Diese Entwicklung hat bedeutende Auswirkungen auf die TV-Infrastruktur Deutschlands und Europas. Bisher war die Nutzung eines Fernsehers an spezifische lokale Infrastrukturen gebunden: Kabelanschlüsse, Satellitenschüsseln oder Antennen. DVB-I ermöglicht es, diese Bindungen zu trennen und Fernsehen als reinen Streaming-Dienst bereitzustellen. Dies reduziert die Notwendigkeit für physische Infrastruktur und eröffnet neue Flexibilität für die Rundfunkveranstalter.

Allerdings berichten Insider, dass die Hersteller bei der Einführung purer DVB-I-Geräte vorsichtig vorgehen. Ein Grund dafür liegt darin, dass mit dem Rollout dieser neuen Technologie auch traditionelle Geräte mit klassischen Empfangsmöglichkeiten weiterhin verkauft werden sollen. Zu schneller Wechsel zu DVB-I-only könnte den Verkauf von Hybridgeräten oder älteren Modellen einbussen lassen.
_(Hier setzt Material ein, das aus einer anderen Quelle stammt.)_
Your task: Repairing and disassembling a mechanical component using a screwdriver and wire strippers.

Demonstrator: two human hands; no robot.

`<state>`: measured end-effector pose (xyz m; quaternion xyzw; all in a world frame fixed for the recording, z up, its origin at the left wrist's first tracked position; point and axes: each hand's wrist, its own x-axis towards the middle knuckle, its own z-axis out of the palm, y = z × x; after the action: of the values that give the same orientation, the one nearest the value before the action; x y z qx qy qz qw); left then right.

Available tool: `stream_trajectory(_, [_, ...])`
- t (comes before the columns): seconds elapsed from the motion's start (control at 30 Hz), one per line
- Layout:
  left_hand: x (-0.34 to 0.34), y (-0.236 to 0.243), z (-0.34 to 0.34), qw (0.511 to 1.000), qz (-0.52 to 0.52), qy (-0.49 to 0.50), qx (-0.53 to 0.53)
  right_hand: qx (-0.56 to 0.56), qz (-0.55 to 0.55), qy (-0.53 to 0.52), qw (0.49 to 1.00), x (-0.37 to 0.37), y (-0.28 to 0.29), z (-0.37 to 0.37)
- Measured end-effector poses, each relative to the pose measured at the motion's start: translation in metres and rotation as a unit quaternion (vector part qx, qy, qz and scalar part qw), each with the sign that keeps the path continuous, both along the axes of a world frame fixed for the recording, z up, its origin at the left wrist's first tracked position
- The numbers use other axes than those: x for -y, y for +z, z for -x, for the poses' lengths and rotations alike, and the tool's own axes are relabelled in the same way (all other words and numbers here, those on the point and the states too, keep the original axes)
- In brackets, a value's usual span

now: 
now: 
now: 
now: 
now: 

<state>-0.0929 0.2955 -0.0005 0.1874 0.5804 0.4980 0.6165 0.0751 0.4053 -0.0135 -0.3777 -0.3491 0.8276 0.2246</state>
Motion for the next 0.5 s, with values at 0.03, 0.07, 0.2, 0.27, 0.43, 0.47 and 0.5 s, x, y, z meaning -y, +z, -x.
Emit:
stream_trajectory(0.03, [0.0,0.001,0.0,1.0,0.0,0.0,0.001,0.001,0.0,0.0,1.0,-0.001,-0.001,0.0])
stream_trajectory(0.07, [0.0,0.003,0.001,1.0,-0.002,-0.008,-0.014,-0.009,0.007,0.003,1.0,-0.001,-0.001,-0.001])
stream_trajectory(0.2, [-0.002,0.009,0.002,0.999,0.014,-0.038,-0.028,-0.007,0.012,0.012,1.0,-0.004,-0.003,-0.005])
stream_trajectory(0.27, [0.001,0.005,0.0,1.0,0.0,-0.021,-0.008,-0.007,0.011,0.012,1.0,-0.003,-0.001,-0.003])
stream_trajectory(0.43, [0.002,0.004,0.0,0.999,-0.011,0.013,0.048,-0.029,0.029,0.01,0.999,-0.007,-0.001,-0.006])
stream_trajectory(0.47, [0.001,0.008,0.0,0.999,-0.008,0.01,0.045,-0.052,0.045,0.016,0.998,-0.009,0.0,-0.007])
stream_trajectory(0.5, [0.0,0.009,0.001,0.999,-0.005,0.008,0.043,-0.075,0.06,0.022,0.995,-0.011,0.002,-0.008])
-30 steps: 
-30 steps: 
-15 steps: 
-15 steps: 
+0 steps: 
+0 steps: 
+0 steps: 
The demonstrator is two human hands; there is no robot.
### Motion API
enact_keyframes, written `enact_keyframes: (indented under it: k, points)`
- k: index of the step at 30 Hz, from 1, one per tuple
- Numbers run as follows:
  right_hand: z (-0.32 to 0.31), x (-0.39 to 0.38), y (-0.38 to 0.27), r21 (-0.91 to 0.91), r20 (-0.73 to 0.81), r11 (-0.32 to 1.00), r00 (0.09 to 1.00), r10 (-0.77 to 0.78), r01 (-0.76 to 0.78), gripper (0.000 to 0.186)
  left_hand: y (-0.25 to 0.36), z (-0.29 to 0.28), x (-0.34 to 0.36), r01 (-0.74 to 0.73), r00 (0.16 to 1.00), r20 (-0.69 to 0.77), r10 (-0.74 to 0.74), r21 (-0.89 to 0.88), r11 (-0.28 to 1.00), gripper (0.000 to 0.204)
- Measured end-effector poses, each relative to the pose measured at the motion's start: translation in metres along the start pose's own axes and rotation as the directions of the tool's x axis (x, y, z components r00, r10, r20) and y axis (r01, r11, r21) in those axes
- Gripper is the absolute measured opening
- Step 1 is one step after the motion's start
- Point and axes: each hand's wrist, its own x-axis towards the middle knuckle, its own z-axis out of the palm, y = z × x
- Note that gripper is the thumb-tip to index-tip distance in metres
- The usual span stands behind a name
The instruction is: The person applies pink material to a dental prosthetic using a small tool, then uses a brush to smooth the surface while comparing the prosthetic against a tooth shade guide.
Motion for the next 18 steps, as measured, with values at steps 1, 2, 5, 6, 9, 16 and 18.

Für Unternehmen und Haushalte ist dies langfristig bedeutsam: IP-basiertes Fernsehen bietet mehr Flexibilität, Skalierbarkeit und Integration mit anderen Internet-Services. Gleichzeitig entsteht eine neue Abhängigkeit von Internetverbindungen für das Fernsehen, was Fragen zu Netzwerkstabilität und Redundanz aufwirft.